The answer must be every line below that holds the word "right".

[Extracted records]
━━━━

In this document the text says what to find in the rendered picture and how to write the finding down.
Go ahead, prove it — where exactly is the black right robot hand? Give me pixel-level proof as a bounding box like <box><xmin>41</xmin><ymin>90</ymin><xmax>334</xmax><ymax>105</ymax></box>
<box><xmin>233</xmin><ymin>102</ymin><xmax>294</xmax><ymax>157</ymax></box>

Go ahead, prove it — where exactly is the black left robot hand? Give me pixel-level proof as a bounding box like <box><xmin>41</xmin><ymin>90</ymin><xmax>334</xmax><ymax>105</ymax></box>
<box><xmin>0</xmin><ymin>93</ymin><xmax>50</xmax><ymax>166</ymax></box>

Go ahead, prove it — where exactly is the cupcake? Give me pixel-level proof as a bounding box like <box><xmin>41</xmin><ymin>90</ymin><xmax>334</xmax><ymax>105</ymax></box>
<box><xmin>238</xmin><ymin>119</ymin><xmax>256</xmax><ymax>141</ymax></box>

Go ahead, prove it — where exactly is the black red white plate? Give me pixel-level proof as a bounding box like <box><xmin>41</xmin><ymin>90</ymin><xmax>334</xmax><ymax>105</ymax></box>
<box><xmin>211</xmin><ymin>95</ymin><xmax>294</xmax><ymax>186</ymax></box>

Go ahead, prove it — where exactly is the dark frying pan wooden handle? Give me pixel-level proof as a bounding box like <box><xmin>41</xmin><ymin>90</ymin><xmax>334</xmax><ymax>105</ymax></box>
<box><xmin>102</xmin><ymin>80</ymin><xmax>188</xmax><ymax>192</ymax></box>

━━━━

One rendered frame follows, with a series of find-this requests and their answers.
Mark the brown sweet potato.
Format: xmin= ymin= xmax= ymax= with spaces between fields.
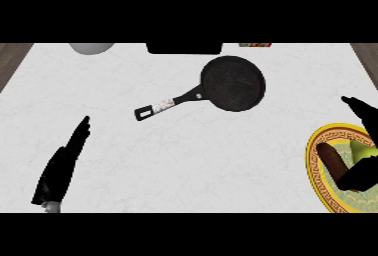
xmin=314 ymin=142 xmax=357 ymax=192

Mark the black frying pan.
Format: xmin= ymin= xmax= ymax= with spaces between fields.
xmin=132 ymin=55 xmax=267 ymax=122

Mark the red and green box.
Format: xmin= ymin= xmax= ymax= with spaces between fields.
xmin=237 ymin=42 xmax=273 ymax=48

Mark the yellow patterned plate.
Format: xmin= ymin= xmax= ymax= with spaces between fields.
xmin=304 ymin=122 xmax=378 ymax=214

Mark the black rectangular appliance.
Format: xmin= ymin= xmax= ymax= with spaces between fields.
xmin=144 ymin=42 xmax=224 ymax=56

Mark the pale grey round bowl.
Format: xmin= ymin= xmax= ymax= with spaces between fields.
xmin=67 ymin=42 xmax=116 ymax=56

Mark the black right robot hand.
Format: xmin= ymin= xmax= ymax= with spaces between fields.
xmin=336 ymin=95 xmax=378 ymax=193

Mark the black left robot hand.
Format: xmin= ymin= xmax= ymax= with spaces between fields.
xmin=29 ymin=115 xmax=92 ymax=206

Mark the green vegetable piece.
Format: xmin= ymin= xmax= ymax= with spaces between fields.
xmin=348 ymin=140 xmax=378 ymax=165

━━━━

=== SOLUTION FOR THIS PROBLEM ===
Go ahead, prove it — where exactly is the black right robot hand? Give me pixel-level proof as a bounding box like <box><xmin>41</xmin><ymin>90</ymin><xmax>334</xmax><ymax>105</ymax></box>
Mark the black right robot hand.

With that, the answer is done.